Try it: Answer with one number only, the count of lines in the material below that hold "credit".

⟨

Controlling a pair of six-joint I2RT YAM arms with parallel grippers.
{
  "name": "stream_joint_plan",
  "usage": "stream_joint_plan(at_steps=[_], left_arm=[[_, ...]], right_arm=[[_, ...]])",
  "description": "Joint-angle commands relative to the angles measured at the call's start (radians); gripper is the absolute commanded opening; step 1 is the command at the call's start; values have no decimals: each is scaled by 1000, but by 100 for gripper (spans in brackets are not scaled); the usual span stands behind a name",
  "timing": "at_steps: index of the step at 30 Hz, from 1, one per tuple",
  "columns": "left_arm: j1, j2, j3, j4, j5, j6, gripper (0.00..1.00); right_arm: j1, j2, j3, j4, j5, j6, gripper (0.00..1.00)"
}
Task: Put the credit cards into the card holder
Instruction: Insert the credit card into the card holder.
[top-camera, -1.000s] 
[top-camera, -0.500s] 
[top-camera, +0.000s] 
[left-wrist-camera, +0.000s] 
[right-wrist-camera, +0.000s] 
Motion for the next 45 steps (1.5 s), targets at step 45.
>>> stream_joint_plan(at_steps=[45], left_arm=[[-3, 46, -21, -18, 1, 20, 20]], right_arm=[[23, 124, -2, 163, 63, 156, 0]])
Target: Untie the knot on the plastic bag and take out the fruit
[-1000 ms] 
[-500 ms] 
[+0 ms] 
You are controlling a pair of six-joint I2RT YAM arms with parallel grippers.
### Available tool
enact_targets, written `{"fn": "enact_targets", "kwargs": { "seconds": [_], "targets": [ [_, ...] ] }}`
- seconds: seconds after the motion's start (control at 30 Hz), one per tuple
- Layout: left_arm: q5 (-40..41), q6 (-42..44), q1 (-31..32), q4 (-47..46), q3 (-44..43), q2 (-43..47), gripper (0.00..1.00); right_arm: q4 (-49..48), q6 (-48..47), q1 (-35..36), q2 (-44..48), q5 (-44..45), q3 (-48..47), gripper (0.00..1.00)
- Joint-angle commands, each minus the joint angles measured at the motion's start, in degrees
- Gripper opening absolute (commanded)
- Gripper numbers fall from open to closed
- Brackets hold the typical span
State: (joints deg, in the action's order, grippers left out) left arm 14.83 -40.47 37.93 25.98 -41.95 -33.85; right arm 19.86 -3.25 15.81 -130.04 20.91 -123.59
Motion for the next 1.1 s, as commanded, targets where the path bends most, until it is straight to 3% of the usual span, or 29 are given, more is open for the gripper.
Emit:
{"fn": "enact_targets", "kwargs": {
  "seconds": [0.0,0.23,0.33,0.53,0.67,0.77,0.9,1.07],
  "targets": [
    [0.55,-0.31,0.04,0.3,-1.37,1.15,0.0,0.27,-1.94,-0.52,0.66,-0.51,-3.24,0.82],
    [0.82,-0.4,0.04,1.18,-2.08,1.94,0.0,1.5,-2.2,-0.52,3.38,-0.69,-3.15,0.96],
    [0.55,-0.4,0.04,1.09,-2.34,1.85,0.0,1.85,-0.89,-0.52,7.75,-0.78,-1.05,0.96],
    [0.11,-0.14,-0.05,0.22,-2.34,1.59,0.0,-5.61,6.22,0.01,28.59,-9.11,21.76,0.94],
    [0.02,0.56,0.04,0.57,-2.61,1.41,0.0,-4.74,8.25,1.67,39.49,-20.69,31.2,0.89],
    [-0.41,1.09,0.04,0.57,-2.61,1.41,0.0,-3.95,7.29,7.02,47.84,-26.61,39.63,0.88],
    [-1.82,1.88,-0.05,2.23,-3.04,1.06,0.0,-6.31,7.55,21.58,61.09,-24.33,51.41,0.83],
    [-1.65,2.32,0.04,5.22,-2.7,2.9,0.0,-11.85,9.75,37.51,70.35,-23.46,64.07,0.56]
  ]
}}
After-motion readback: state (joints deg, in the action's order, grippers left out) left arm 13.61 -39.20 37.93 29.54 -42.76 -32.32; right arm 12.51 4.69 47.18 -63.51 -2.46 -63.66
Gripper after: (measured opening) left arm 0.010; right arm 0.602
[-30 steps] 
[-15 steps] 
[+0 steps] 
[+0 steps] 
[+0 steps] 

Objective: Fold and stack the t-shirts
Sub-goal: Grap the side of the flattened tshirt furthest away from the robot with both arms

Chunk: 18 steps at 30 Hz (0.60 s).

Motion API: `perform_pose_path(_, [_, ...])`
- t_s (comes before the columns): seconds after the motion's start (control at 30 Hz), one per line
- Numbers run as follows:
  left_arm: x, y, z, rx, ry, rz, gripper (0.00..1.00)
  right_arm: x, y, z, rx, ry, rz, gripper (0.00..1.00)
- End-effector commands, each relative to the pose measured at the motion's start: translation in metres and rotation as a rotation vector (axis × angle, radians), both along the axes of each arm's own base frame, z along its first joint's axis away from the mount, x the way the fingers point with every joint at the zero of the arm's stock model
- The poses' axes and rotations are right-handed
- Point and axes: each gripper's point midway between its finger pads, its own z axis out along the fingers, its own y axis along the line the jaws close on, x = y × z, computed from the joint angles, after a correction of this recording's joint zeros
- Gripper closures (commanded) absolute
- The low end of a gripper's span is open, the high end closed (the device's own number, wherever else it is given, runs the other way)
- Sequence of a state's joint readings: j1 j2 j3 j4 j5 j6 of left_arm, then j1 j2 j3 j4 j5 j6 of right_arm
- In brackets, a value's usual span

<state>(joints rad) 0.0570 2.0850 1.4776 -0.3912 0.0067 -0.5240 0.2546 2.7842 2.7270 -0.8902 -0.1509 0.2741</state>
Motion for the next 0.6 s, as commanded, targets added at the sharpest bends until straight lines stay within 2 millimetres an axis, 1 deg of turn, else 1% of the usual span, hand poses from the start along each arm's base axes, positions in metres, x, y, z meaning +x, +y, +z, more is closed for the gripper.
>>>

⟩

Task result: 2